**Exercise brief**
Below is a listing; restate from it, character for character, the lines beginning at the line holding "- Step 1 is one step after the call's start" and ending at the line holding "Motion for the", both included.

- Opening Delimiter -

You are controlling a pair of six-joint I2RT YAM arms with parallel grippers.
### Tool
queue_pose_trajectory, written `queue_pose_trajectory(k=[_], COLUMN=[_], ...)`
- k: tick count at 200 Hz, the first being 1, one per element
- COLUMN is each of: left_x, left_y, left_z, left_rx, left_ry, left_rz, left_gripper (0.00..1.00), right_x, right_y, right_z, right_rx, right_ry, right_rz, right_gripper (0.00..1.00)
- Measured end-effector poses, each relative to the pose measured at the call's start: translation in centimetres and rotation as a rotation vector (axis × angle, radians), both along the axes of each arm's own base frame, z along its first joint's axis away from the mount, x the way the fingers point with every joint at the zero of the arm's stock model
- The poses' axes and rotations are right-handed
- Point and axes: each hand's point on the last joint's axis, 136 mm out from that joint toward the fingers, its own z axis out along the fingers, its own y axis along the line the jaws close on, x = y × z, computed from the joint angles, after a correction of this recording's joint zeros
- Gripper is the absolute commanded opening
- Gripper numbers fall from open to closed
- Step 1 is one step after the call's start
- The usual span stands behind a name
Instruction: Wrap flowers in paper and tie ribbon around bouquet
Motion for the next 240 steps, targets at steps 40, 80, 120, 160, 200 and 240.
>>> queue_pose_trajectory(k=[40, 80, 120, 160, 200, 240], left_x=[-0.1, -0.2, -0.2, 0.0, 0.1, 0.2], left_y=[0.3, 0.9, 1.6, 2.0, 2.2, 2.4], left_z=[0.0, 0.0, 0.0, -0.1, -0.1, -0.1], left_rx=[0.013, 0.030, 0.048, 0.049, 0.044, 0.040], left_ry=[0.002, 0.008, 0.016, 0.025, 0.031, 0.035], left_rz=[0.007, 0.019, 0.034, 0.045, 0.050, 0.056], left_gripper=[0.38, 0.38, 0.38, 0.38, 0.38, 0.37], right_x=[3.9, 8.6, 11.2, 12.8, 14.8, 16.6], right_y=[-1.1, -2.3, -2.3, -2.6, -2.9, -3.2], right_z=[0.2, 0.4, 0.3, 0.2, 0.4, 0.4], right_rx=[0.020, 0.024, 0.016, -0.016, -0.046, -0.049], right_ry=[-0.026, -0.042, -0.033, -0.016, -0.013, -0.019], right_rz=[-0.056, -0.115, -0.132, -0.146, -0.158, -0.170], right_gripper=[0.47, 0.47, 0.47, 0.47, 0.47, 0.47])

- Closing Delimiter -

**Finished task**
- Step 1 is one step after the call's start
- The usual span stands behind a name
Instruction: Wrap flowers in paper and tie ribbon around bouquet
Motion for the next 240 steps, targets at steps 40, 80, 120, 160, 200 and 240.

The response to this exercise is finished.